OCRopus installation and examples - fcrimins/fcrimins.github.io GitHub Wiki
Back to Computer Vision
$ git clone https://github.com/tmbdev/ocropy.git
$ cd ocropy
$ virtualenv -p /usr/bin/python2 venv-ocropus
$ source venv-ocropus/bin/activate
$ pip install -r requirements.txt
$ wget -nd http://www.tmbdev.net/en-default.pyrnn.gz
$ mv en-default.pyrnn.gz models/
$ python setup.py install # requires python2
$ ./run-test
ImportError: No module named _tkinter, please install the python-tk package
$ sudo apt-get install python-tk
$ ./run-test
$ mkdir fred
$ mv ~/Pictures/fred_ocropy_test.png fred
$ ocropus-nlbin fred/fred_ocropy_test.png -o fred
$ ocropus-gpageseg 'fred/????.bin.png'
ERROR: fred/0001.bin.png SKIPPED too many connnected components for a page image (3889 > 1021) (use -n to disable this check)

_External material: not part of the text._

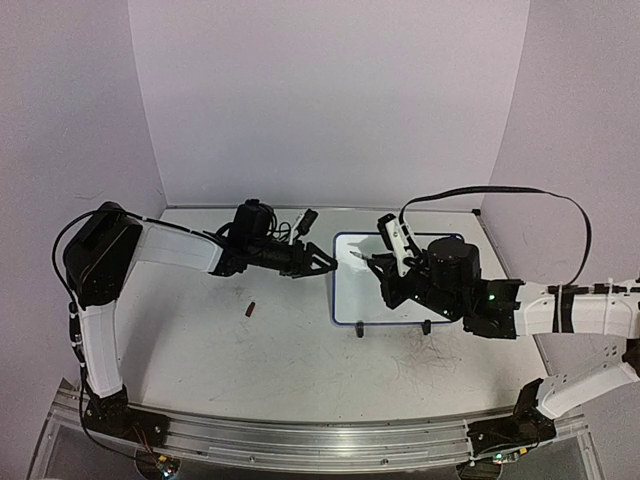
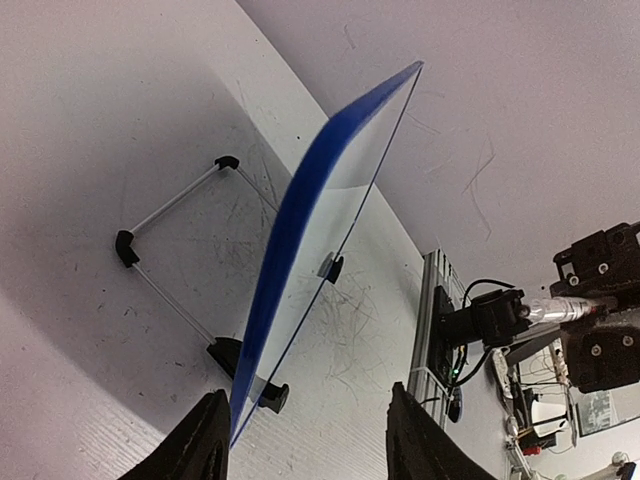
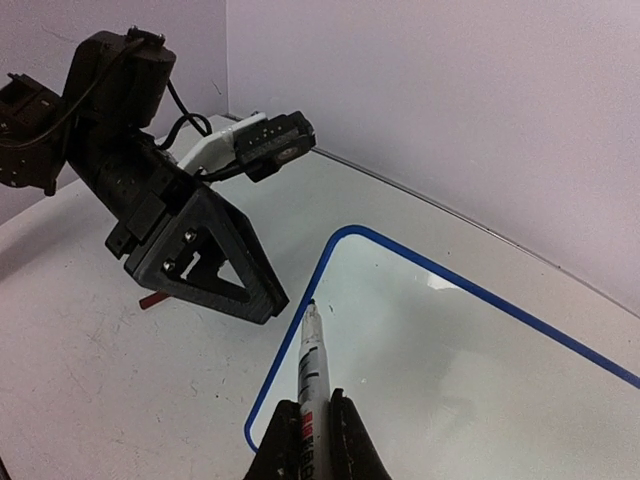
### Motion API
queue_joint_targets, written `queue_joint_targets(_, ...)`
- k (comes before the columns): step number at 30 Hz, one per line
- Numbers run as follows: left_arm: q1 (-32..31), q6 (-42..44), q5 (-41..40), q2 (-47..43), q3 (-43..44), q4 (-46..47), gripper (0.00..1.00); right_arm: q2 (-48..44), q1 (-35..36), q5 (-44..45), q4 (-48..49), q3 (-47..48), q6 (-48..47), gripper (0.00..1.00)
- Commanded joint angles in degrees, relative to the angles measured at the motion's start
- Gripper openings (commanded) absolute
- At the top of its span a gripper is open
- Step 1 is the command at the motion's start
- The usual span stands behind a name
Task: Write a sentence on the whiteboard
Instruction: Hold the whiteboard at the center of the board.
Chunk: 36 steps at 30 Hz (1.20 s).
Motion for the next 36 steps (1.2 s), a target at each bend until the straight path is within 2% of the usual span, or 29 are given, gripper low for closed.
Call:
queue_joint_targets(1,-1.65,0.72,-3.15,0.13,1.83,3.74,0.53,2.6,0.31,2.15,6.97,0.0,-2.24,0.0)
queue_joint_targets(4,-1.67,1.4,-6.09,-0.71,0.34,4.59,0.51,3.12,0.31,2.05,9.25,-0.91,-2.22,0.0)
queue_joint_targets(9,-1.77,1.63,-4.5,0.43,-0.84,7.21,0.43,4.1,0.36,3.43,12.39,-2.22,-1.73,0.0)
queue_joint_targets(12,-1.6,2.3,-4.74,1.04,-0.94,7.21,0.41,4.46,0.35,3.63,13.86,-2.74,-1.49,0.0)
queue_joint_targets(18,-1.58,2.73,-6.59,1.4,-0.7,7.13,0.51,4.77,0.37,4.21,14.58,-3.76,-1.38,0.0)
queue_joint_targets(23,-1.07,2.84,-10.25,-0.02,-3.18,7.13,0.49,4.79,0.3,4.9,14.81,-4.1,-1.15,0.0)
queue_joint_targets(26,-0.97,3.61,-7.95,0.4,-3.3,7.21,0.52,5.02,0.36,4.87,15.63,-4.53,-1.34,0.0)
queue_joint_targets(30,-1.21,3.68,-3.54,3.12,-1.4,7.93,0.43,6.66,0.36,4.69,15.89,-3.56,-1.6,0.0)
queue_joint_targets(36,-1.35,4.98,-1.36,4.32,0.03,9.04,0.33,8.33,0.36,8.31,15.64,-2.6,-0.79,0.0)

$ ocropus-gpageseg -n 'fred/????.bin.png'
INFO: scale 7.48331
ERROR: fred/0001.bin.png: scale (7.48331) less than --minscale; skipping
$ identify fred_ocropy_test.png
fred_ocropy_test.png PNG 918x1001 918x1001+0+0 8-bit sRGB 180KB 0.000u 0:00.000
$ convert fred_ocropy_test.png -resize 1836x2002 bigger.png
# exact proportional resizing not required: "Resize will fit the
# image into the requested size. It does NOT fill, the requested
# box size." [http://www.imagemagick.org/Usage/resize/]
$ ocropus-nlbin fred/bigger.png -o fred
$ ocropus-gpageseg 'fred/????.bin.png'
INFO: scale 14.966630
INFO: number of lines 53
INFO: finding reading order
INFO: writing lines
INFO: 33 fred/0001.bin.png 15.0 34
$ ocropus-rpred -Q 4 -m models/en-default.pyrnn.gz 'fred/????/??????.bin.png'
INFO:
INFO: ########## /home/fred/Documents/code/ocropy/venv-ocropus/bin/ocropus-rp
INFO:
INFO: #inputs: 34
# loading object ././models/en-default.pyrnn.gz
INFO: fred/0001/010002.bin.png:=.
INFO: fred/0001/010003.bin.png:ocropy
INFO: fred/0001/010001.bin.png:READMEAmd
INFO: fred/0001/010005.bin.png:you may need to do some image preprocessing, and possibly also traIn new models.
INFO: fred/0001/010006.bin.png:In addhton to the recogntlon scnpts themsehes, there are a number of scnpts for ground truth edting and correcton,
INFO: fred/0001/010004.bin.png:OCRopus s a collecton of document analysis programs, not a turn-key OCR system. In order to apply t to your documents,
INFO: fred/0001/010009.bin.png:since t seems to confuse too many users).
INFO: fred/0001/010007.bin.png:measuring error rates, determming confuson matnsces, etc. OCRopus commands will generally pnint a stack trace akong wth
INFO: fred/0001/01000a.bin.png:Installing
$ ocropus-hocr 'fred/????.bin.png' -o fred/out.html
writing to fred/out.html
median_xheight 16.0
=== fred/0001.bin.png
$ firefox !$ &